▶ **EXERCISE DIRECTIONS**
Begin at the top of the listing below. Write each line out exactly, ending with the line that holds "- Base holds".

|---|

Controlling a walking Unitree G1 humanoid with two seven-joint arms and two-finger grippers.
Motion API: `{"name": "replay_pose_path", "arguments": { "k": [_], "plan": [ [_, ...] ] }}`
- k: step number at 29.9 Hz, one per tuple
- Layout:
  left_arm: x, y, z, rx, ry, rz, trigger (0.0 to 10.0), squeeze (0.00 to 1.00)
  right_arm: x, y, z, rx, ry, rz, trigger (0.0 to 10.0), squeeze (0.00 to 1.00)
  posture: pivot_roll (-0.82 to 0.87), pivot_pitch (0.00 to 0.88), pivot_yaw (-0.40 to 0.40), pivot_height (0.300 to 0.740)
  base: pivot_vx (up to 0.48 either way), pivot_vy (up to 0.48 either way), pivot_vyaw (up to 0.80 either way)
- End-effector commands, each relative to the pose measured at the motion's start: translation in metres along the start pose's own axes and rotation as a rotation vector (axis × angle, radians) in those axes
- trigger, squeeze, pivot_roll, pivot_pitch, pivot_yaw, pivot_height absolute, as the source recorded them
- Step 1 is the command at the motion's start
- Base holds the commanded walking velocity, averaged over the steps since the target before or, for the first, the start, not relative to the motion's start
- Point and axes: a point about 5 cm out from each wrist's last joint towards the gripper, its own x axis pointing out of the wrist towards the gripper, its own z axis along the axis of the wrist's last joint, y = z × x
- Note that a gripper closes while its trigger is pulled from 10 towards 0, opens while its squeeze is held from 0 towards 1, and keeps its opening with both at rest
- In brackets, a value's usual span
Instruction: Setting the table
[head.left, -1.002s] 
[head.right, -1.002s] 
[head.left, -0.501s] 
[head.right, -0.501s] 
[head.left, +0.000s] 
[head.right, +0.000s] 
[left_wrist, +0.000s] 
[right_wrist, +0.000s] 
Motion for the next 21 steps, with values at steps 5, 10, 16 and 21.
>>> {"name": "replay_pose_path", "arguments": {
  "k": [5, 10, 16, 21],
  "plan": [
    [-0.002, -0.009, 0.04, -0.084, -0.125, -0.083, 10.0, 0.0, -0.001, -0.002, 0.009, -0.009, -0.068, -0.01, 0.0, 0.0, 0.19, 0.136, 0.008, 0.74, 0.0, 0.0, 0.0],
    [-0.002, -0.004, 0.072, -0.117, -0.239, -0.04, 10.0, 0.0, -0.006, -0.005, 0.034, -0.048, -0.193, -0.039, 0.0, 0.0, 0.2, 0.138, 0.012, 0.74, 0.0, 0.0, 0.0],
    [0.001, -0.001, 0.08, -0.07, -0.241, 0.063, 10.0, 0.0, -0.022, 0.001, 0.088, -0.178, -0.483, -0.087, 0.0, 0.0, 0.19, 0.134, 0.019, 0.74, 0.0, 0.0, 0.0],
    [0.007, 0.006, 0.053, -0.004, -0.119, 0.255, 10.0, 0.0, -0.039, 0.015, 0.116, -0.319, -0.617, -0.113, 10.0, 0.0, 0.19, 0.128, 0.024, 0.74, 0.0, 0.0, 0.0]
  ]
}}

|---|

▶ **WRITTEN RESPONSE**
Controlling a walking Unitree G1 humanoid with two seven-joint arms and two-finger grippers.
Motion API: `{"name": "replay_pose_path", "arguments": { "k": [_], "plan": [ [_, ...] ] }}`
- k: step number at 29.9 Hz, one per tuple
- Layout:
  left_arm: x, y, z, rx, ry, rz, trigger (0.0 to 10.0), squeeze (0.00 to 1.00)
  right_arm: x, y, z, rx, ry, rz, trigger (0.0 to 10.0), squeeze (0.00 to 1.00)
  posture: pivot_roll (-0.82 to 0.87), pivot_pitch (0.00 to 0.88), pivot_yaw (-0.40 to 0.40), pivot_height (0.300 to 0.740)
  base: pivot_vx (up to 0.48 either way), pivot_vy (up to 0.48 either way), pivot_vyaw (up to 0.80 either way)
- End-effector commands, each relative to the pose measured at the motion's start: translation in metres along the start pose's own axes and rotation as a rotation vector (axis × angle, radians) in those axes
- trigger, squeeze, pivot_roll, pivot_pitch, pivot_yaw, pivot_height absolute, as the source recorded them
- Step 1 is the command at the motion's start
- Base holds the commanded walking velocity, averaged over the steps since the target before or, for the first, the start, not relative to the motion's start

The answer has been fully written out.